Bölüm 26:Dokuz Yılın Sonu

898 53 13
                                    

İki yıl burada geçirdikten sonra artık Kaan için mühürlü zamanların sonuna gelmişti. Boş vakitlerinde Üç mührü de kırdı ve artık Beyaz uzun ama abartısız şık saçlı, kırmızı gözlü birisiydi aslında böylede yakışıklıydı. Kendine yeni bir silah kristali yaptı. Eskiden kalma son parçalarıyla. Şu an mührün ve iki yılın son gününde Kaan meditasyon yapıyordu. Belirlenen süre gece yarısı dolduğunda meditasyonda ki Kaan'ın aurası renginde parladı etrafı. Hemen sonrasında ona temas etmeseler bile Kaan'ın etrafı aurası renginde zincirlerle sarıldı. Birden bire parçalandılar ve yok oldular. Aynı anda Kaan 20. seviye savaş ruhu ustası oldu. Artık ikinci ruh halkasını alabilecekti. Ayrıca gelişimi de atılım yaparak Yakut Beden ikinci seviyeye çıkmıştı.

Yamide iki ruha sahipti ve oda yirminci seviyeye vardı. Ruhlarından biri Karanlık ruh isimli türü belli olmayan bir yaratık diğeri de bir mızrak ruhuydu. Karanlık Ruhuna henüz dokunmamıştı ama mızrağına oda Kaan gibi zehir temelli bir yetenek eklmişti. Karanlık ruhuna da seviye 60 yada 70 de yüz bin yıllık bir lich yada ona benzer bir şey eklemeyi düşünüyordu. 
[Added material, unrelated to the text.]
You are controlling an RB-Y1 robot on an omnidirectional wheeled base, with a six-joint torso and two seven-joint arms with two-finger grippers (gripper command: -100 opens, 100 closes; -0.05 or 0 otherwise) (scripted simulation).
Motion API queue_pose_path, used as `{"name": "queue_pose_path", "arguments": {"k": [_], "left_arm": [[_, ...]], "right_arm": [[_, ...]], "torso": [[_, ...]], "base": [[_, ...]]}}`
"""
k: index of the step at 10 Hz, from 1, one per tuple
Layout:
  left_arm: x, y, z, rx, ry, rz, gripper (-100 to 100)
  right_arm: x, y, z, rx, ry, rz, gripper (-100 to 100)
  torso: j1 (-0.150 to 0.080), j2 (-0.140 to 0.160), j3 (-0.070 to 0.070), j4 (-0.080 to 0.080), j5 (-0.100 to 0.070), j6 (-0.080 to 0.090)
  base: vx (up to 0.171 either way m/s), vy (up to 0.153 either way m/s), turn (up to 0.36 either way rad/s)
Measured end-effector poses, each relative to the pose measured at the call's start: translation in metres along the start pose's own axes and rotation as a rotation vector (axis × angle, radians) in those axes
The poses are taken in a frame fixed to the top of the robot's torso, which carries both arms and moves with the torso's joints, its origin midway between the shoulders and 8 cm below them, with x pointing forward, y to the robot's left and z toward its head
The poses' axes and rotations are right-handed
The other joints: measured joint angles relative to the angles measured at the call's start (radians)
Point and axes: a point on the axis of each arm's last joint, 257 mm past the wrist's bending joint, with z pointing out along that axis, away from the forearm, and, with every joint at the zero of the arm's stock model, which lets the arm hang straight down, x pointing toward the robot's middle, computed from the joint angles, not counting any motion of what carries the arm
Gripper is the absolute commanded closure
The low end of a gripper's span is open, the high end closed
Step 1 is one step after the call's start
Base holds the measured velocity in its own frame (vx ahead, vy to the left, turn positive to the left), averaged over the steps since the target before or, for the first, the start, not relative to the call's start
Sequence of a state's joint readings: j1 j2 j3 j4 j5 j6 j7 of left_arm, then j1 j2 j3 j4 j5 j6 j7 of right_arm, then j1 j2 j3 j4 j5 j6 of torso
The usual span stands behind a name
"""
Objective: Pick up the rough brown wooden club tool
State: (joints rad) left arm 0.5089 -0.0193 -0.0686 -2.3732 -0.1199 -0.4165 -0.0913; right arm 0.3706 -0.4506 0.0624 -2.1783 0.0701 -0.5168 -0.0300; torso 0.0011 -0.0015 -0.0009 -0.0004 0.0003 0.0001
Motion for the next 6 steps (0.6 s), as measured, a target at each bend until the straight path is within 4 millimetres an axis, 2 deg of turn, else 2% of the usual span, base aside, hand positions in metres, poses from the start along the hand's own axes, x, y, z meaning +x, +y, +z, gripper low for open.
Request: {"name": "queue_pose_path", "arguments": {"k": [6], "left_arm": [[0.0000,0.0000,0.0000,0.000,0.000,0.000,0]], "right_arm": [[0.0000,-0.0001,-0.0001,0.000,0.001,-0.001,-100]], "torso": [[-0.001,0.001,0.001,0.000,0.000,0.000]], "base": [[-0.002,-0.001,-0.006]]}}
Kaan artık maskesini yüzüğüne koydu. Artık ona ihtiyacı yoktu. Ertesi sabah Vlad ve Ejder gölgesine girdiğinde Ruh canavarı ormanına girdiler. Kaan'ın aklında belirli bir yaratık verdı bu "Bariyer Kaplunbağa" isimli bir yaratıktı ve öldürmesi mümkün olan en güçlü savunma yeteneği ondaydı ama öldürmek o kadar kolay değildi. Bariyerini kırmak neredeyse imkansızdı, Saldırı yeteneği olmadığı ve hızlı değildi ama dayanıklılığı ve savunması çok yüksekti. Kaan onu öldürmek için Kılıç Azizi yeteneklerinden birini kullanacaktı. Yeteneğin ismi "Durdurulamayan Saldırı" Kılıç gelişiminiz ne kadar yüksekse yeteneği kullandıktan sonraki ilk saldırınızı durdurmak o kadar zor oluyor. Kaan bununla bariyeri kırdıktan sonra on saniye yetenek kullanmasını engelleyecek bir yeteneği yami kullanacak ve Kaan da zayıf noktası olan boyun yada alt kısmından onu öldürecekti. 

Fakat Yaminin zamanlaması mükemmel olmak zorundaydı. 
Bir haftalık bir arayışın sonunda aradığı yaratığı bulmuştu. Issız bir yere on bin yıla evrimleşmek için ayrılmıştı. Zamanları kısıtlıydı.

(Kaan) "Hey sakar tospa gel buraya ruh yüzüğün bana lazım."

Diyerek kaplumbağaya atıldı. Kılıç ruhuyla hızlı bir darbe attı. Darbesi bariyer tarafından engellendi. Bu sırada Bariyere yami mızrağı ile saldırdı.

(Kaan) "Aziz Kılıç: Durdurulamayan Saldırı"

Kılıcı Baskıcı bir enerji yaymaya başladı. Bariyeri delip geçince Kaan "Birinci yetenek: Çürük kesik" kullanarak Tek kesikte bile hedefi öldürebilecek saldırısını aktive etti. İlk saldırısı sonlanmadığı için kılıç yeteneği hala kullanımdaydı. Böylece kaplumbağanın aortuna sapladı ve Apartman boyundaki kaplumbağanın kabuğuna kadar aortu tamamen ikiye böldü. Geri çekildi ve kaplumbağa kısa zamanda öldü.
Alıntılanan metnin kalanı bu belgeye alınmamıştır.